Thomson (1845-1917), physician, had lived in Bournemouth since the late 1860s. In 1883 he appears as a vice-president for both the rowing and the bicycle clubs in the resort. Son of a Presbyterian minister, he married his first wife in Bournemouth and appears never to have left. The size of his household, including a butler, suggests professional success. The extent of his estate confirmed that. A fulsome obituary praised him as a leading member of the community who had taken an interest in local education. He had an ‘unparalleled’ career in his chosen area of public service.

Victorian Bournemouth (198): sporting apartheid

Gentlemen only

These pen-portraits illustrate perhaps the typical social backgrounds of men who participated in running Bournemouth sporting clubs during the 1880s. They also show the extent to which their community activities and lives interlaced. The cricket club, however, based at this time in Dean Park, appears to have practised a form of sporting apartheid. Badeley had a row with Ringwood CC, refusing a fixture with them because of their ‘discourteous and ungentlemanly behaviour’. Described by the press as for ‘the Upper Ten’, the club imposed a £25 match fee on working men wishing to play on Dean Park.
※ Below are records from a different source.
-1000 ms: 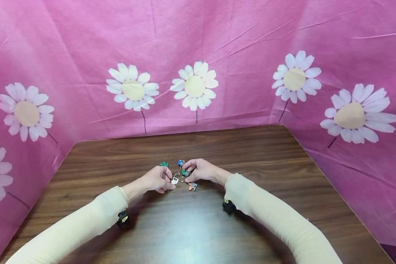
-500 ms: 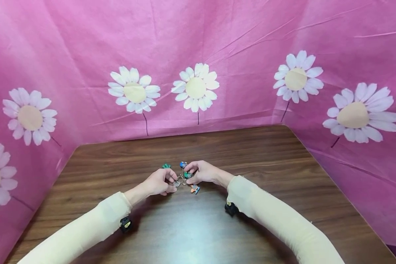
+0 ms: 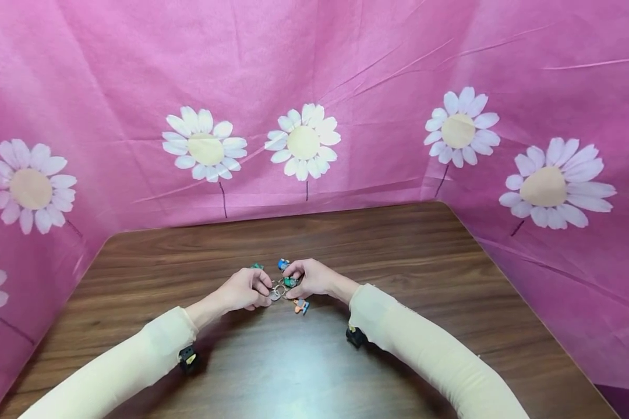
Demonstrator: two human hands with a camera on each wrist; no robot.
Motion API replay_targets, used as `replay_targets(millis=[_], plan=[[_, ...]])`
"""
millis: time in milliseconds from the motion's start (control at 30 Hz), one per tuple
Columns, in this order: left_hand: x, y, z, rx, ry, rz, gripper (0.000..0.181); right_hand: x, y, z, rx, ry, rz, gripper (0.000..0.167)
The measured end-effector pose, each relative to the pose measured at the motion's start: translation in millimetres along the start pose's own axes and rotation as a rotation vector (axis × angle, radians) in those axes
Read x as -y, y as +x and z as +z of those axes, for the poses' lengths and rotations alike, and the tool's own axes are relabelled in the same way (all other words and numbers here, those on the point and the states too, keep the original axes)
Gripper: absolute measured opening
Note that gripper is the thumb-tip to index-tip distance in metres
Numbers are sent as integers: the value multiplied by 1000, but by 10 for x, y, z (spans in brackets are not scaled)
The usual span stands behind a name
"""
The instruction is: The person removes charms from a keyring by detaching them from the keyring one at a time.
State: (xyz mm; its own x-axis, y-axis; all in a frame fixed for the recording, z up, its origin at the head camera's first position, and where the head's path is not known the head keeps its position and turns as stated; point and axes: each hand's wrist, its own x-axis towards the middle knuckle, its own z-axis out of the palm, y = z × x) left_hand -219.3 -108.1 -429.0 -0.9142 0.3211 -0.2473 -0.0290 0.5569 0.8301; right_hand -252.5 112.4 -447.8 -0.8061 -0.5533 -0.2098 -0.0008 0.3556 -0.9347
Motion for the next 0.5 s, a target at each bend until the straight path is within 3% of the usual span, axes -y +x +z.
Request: replay_targets(millis=[500], plan=[[-2,-70,-40,4,146,56,31,21,20,45,-28,-42,15,44]])
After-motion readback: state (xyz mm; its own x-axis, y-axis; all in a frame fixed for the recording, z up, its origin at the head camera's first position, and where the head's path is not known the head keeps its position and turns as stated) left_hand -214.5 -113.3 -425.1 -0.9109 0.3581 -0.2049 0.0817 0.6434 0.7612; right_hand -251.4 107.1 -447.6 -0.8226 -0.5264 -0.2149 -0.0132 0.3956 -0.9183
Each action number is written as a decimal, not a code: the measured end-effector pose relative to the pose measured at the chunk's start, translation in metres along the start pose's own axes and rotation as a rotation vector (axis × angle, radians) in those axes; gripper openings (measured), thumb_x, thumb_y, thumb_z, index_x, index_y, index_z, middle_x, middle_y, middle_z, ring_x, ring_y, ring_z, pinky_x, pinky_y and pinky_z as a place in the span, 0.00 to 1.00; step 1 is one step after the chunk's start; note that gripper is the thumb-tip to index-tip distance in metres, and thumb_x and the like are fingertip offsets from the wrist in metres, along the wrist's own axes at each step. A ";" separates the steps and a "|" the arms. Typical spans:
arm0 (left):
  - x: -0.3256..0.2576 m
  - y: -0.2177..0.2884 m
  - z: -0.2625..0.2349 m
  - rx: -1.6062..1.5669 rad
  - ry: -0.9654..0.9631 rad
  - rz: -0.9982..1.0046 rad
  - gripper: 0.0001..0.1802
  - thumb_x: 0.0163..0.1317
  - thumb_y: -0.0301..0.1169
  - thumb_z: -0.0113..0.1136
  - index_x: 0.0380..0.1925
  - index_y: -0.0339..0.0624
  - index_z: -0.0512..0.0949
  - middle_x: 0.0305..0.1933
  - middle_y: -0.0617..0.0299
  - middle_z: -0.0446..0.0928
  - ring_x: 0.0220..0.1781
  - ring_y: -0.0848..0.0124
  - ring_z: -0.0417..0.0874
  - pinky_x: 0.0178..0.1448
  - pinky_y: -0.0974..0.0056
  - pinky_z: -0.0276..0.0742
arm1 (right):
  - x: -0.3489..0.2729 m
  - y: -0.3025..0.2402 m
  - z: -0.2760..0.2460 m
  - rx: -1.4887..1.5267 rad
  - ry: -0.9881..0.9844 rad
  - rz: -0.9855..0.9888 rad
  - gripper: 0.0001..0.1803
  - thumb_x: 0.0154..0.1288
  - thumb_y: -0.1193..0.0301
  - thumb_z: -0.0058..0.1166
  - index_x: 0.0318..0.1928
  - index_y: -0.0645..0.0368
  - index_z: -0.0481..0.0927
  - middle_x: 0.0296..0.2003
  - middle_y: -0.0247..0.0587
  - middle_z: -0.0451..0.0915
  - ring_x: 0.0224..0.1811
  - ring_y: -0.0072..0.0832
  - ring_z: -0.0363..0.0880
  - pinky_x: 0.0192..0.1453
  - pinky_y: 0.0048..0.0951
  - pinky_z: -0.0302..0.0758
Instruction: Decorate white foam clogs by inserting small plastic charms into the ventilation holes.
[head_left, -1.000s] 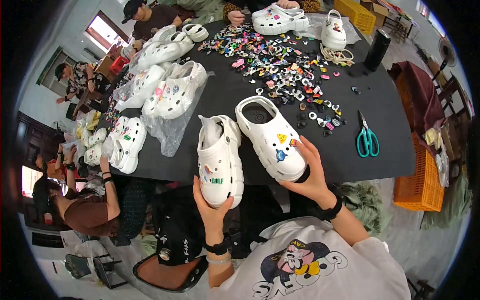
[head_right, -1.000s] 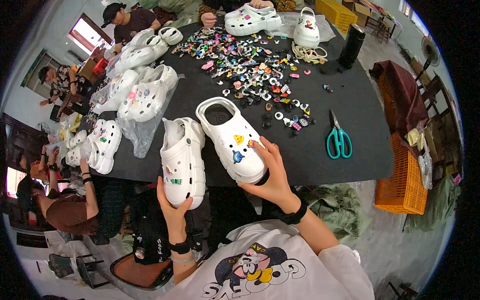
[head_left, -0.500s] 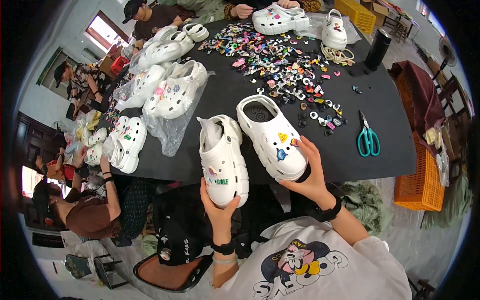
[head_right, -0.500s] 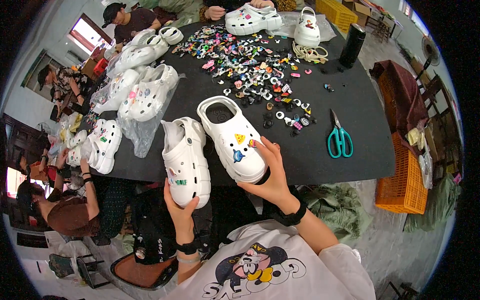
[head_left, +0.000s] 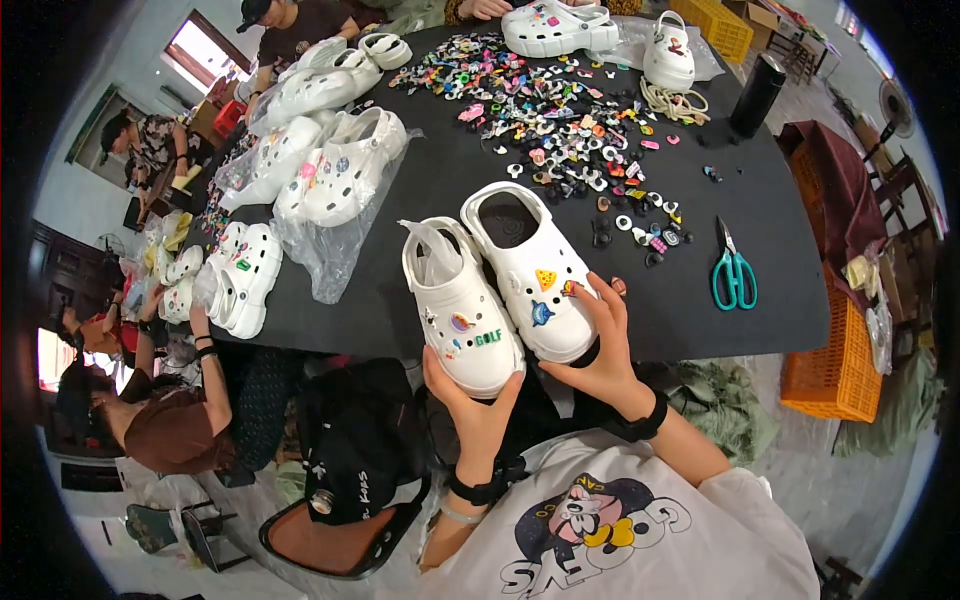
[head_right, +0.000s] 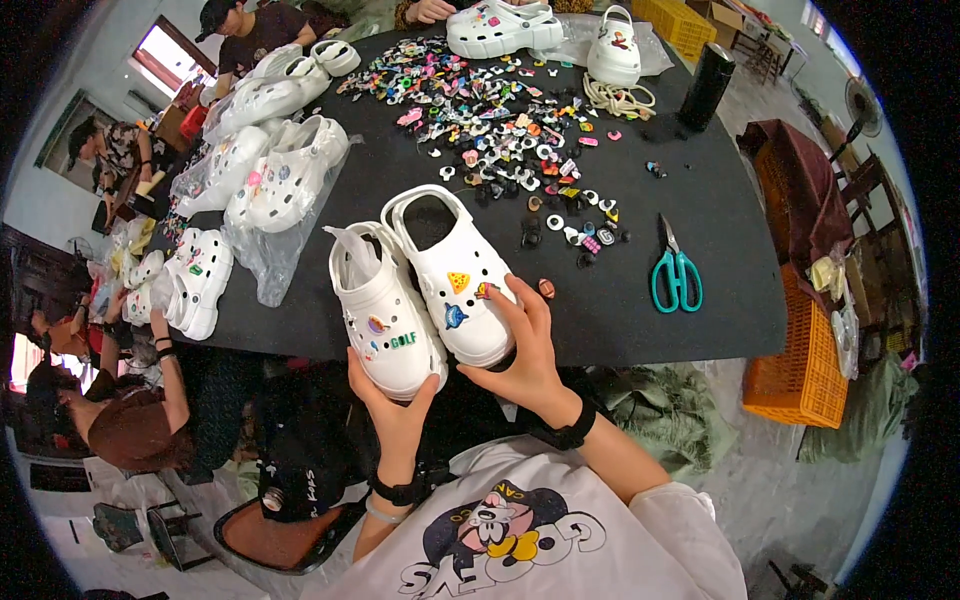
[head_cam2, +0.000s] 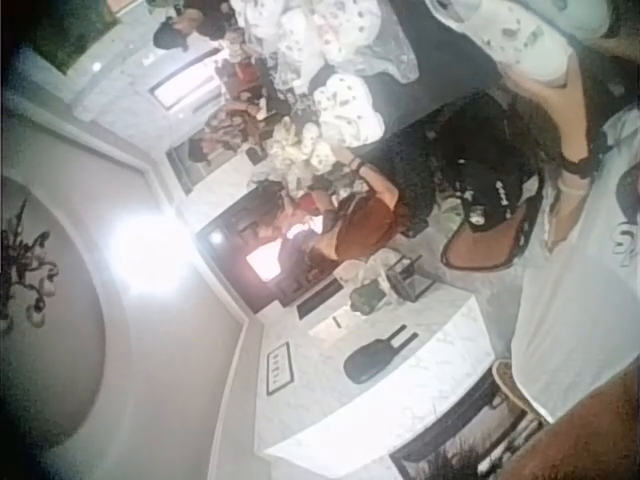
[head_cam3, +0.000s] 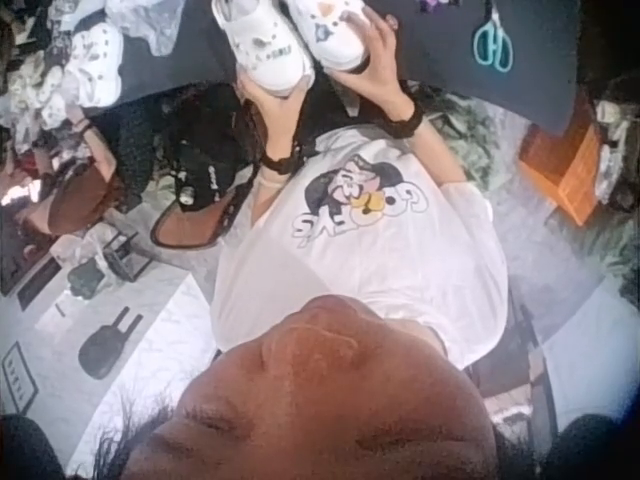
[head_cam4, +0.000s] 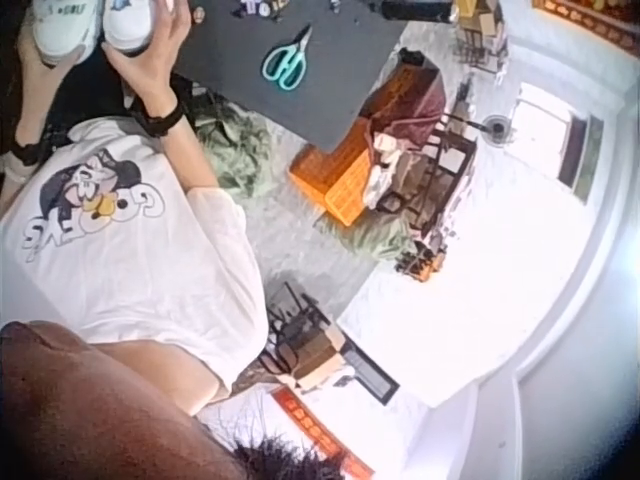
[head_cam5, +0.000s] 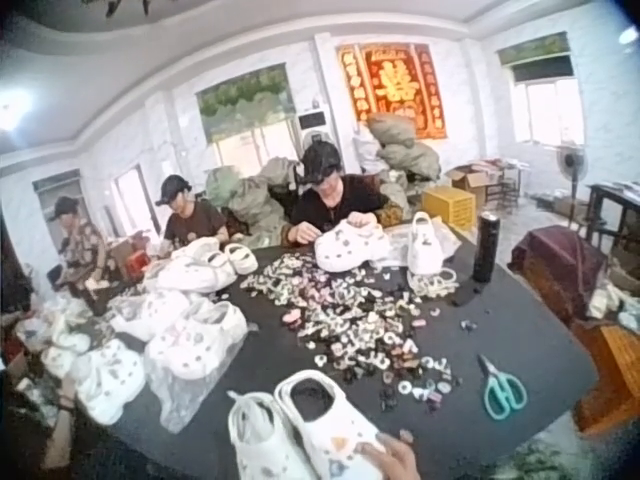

Their high fees, however, discouraged many, not least the younger men who wanted to play. Badeley stopped serving in 1887, after which the club fell into organisational chaos: no membership rolls, no turn-style system used for gate revenue. By 1890, it had created a deficit, salved somewhat by Bank-Holiday games against the MCC.

Grass roots cricket

As early as 1884, critical views of the cricket club’s exclusivity appeared in the press. The club attracted ‘… only people who bear the mark of gentility – which frequently is only another name for idleness’. At an Improvement Commission meeting, Captain Hartley expressed the need for a ground where tradesmen’s or visitors’ clubs could play, if not at Dean Park. Notwithstanding this, a more active development appears to have occurred at the grass roots’ level. During this decade, the press referred to cricket clubs at Winton, Pokesdown, Westbourne, and Bournemouth East. A railway team, perhaps associated with the latter, if not independent, also appeared. This development, therefore, echoed the early social configuration at Bournemouth, whereby two societies occupied the space in parallel. One consisted of those having the mark of gentility, the other included respectable middling people and artisans together with those who laboured for income.

Takeaway

Victorian Bournemouth (198) has found that a gentle oligarchy pervaded the organisational structure of the resort’s main sporting clubs during the 1880s. This reflected a contemporary rear-guard movement conducted by reactionary, conservative residents who sought to prevent the attainment of incorporation from broadening the social pyramid. Despite the cricket club’s extreme social protectionism, some of the officials played supportive roles in the wider community thereafter.